Problem description: Would you return every line of the listing below that has "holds" in it?

Task inputs:
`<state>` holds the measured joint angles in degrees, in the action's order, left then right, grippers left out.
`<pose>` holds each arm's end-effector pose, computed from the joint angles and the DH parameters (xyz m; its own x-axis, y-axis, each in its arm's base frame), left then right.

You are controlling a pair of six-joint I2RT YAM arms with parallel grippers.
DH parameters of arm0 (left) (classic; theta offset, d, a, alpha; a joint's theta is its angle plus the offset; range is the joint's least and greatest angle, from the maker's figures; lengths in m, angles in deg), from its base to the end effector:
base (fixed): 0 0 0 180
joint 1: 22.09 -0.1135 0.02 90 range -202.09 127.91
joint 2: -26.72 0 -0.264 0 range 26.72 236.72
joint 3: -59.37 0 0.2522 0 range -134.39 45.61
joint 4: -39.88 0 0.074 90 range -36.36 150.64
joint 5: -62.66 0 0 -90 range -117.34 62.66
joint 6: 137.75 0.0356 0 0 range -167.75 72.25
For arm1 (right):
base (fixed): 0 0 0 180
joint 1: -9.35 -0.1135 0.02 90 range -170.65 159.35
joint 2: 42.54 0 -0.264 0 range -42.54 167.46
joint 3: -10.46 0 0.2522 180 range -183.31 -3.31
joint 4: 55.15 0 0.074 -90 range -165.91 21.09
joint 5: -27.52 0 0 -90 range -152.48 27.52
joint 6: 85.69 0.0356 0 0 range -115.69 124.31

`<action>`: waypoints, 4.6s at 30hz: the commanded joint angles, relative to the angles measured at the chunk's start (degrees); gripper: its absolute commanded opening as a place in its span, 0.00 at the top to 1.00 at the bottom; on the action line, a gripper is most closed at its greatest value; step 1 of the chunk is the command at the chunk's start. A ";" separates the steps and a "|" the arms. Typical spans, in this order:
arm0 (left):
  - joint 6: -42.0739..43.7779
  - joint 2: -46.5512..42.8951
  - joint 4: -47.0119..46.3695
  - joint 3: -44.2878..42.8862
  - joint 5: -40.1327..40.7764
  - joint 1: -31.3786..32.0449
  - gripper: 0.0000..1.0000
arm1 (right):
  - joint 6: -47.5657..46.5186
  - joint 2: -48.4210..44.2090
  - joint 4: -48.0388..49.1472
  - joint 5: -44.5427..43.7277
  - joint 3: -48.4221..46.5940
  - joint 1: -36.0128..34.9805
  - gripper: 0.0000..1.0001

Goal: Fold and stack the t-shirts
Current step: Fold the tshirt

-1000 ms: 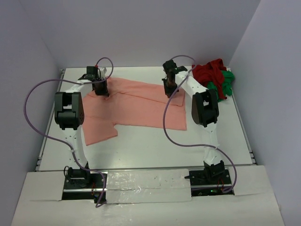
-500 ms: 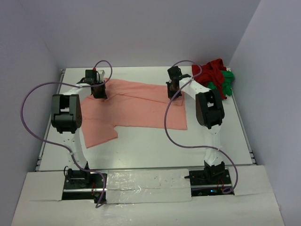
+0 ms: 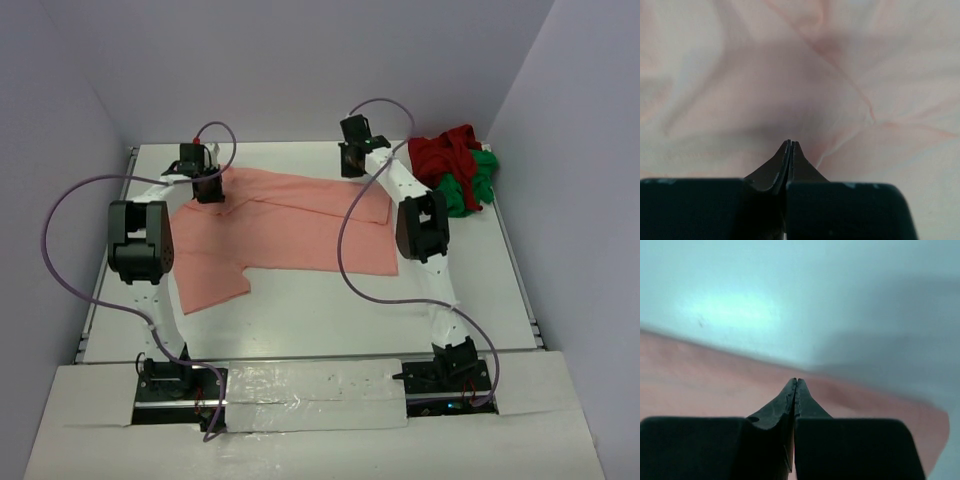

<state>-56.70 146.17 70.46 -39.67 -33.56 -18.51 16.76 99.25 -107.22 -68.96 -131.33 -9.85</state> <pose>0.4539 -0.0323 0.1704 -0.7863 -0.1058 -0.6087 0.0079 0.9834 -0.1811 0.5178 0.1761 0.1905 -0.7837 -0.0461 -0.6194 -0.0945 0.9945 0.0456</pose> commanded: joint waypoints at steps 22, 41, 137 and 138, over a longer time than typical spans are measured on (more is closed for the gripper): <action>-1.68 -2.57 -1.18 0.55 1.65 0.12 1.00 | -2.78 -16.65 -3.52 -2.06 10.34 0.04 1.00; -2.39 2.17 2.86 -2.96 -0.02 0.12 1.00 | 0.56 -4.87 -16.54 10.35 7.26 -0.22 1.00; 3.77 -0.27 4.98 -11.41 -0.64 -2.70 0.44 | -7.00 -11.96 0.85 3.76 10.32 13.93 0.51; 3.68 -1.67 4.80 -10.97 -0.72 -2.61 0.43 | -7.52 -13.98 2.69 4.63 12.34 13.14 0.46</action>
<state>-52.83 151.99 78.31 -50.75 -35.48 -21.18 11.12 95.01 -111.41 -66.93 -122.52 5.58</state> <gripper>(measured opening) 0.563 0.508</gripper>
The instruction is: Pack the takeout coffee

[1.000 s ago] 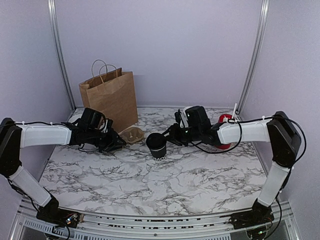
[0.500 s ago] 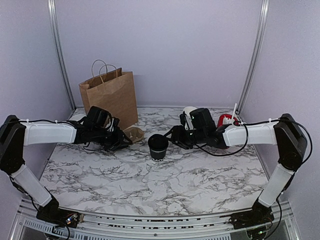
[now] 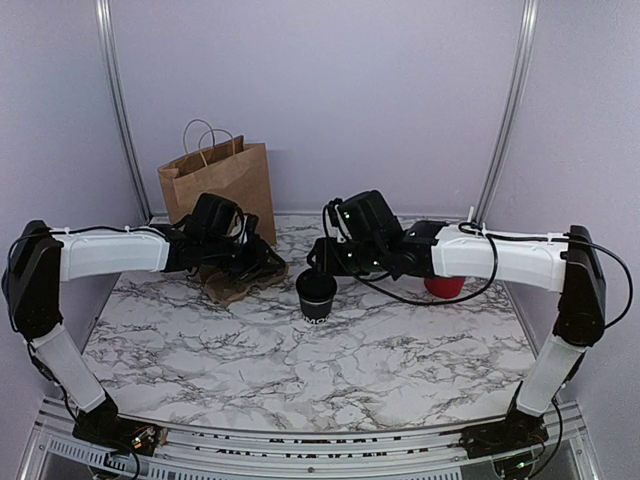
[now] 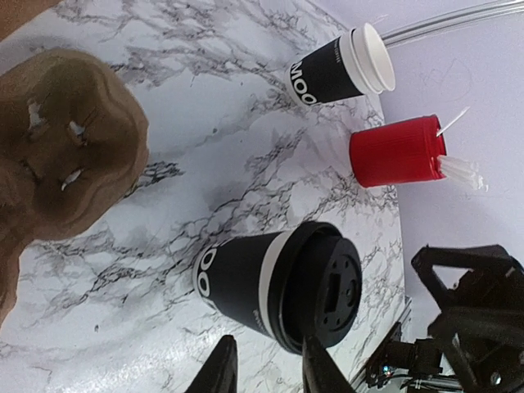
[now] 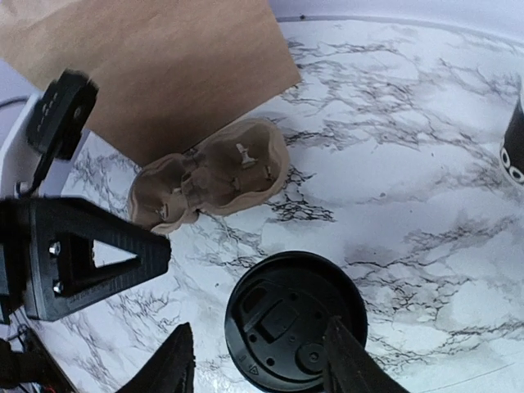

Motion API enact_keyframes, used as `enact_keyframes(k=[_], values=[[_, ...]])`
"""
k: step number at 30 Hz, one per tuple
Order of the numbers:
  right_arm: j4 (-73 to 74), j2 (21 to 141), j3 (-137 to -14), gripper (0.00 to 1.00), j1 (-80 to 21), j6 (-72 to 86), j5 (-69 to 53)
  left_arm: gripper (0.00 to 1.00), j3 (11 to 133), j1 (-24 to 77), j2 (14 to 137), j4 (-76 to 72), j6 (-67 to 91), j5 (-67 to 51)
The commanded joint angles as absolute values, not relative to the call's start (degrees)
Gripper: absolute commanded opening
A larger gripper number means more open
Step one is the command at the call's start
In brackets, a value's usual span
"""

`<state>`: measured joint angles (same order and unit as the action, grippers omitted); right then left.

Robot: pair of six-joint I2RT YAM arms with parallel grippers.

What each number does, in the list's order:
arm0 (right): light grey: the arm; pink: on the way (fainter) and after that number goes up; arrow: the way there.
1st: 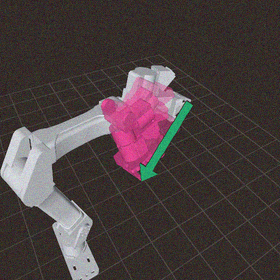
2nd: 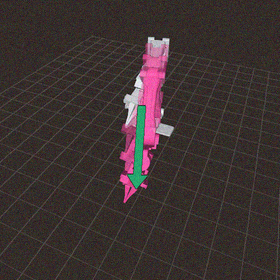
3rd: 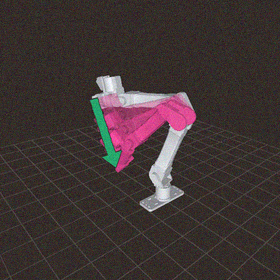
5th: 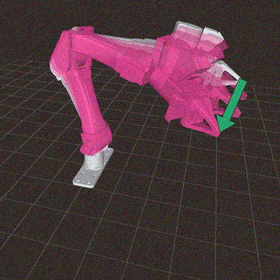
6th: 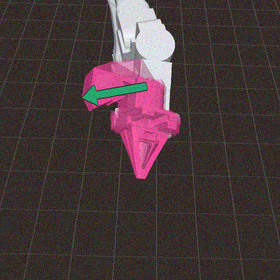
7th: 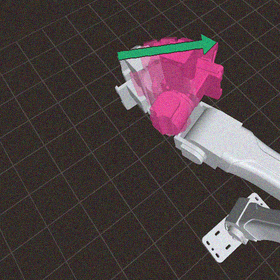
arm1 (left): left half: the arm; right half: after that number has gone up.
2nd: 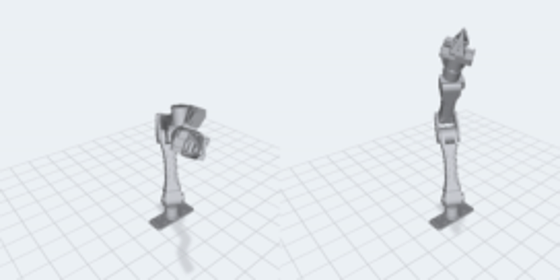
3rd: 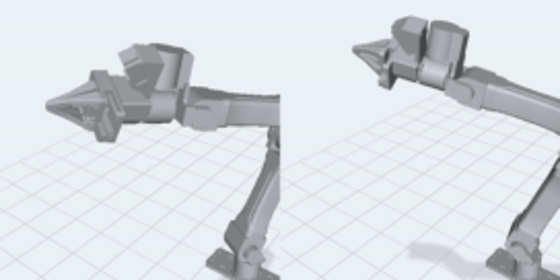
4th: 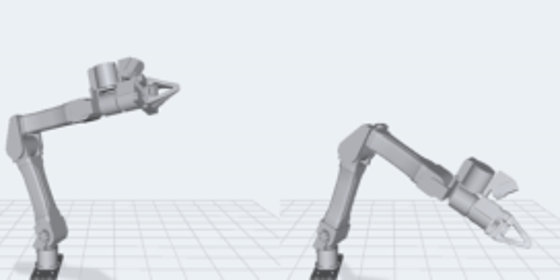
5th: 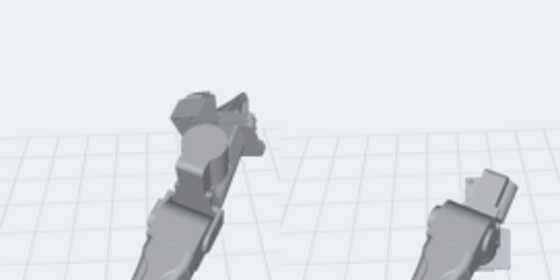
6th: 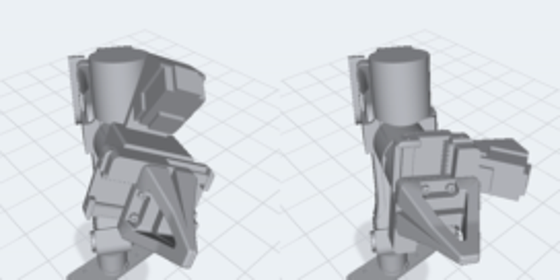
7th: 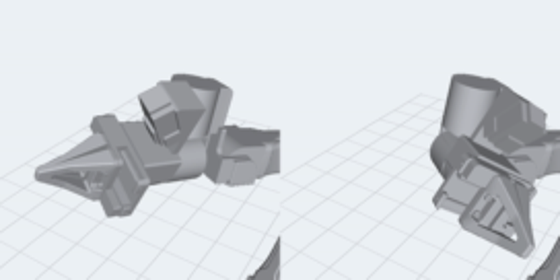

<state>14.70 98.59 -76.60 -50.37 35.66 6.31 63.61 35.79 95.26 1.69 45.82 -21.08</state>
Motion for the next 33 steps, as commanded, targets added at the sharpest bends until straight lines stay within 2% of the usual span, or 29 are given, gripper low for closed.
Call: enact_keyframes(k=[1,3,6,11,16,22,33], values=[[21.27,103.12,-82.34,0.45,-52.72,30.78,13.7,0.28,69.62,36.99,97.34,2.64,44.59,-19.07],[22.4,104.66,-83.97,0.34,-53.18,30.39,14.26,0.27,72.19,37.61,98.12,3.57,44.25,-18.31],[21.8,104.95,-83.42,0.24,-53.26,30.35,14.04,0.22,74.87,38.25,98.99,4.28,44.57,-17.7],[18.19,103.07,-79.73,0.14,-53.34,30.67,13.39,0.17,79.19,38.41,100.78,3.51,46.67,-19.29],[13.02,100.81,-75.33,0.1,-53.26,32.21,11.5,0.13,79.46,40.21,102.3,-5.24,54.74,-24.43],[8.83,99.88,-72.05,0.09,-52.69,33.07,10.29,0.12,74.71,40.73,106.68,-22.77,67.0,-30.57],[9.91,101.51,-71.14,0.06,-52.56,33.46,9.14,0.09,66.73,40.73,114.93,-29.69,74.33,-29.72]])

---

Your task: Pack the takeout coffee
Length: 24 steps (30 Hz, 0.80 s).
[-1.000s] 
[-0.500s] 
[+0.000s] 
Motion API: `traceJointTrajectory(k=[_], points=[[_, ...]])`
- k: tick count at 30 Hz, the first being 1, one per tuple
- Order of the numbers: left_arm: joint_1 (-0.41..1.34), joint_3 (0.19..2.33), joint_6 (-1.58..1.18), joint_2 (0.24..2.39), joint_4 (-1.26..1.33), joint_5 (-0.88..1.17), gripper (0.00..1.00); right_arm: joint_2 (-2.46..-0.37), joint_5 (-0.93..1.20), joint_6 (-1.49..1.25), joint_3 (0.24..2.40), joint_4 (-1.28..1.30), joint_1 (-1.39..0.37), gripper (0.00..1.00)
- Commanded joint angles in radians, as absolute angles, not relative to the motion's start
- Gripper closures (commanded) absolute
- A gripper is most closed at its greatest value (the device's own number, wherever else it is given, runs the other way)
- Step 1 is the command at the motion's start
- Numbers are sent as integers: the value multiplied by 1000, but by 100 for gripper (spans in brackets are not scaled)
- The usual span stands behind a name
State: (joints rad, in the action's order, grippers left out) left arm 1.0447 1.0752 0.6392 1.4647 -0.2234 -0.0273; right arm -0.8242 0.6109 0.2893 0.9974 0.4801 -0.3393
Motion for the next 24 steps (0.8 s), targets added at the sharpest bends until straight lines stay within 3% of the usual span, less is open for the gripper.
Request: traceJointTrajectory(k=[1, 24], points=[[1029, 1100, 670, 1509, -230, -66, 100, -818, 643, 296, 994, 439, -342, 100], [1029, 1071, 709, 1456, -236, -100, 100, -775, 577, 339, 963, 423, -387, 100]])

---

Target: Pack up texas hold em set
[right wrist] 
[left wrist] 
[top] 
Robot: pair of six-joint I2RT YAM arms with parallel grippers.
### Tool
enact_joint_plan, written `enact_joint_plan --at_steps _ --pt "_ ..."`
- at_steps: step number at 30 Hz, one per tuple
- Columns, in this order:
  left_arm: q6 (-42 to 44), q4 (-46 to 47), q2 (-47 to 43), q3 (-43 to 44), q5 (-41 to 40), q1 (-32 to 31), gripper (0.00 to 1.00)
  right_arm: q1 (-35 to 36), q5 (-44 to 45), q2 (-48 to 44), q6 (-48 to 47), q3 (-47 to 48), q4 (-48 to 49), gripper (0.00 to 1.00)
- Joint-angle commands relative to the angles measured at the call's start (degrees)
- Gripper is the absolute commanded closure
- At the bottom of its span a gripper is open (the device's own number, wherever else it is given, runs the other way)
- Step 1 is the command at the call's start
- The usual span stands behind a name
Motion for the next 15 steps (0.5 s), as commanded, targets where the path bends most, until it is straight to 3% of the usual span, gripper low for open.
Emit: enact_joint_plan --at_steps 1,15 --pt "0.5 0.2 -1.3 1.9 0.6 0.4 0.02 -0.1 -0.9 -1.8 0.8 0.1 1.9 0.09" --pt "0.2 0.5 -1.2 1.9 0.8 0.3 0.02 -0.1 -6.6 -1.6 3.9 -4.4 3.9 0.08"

Solution:
`<state>` holds the measured joint angles in degrees, in the action's order, left then right, grippers left out.
`<pose>` holds each arm's end-effector pose, computed from the joint angles and the DH parameters (xyz m; its own x-axis, y-axis, each in its arm's base frame), left then right.

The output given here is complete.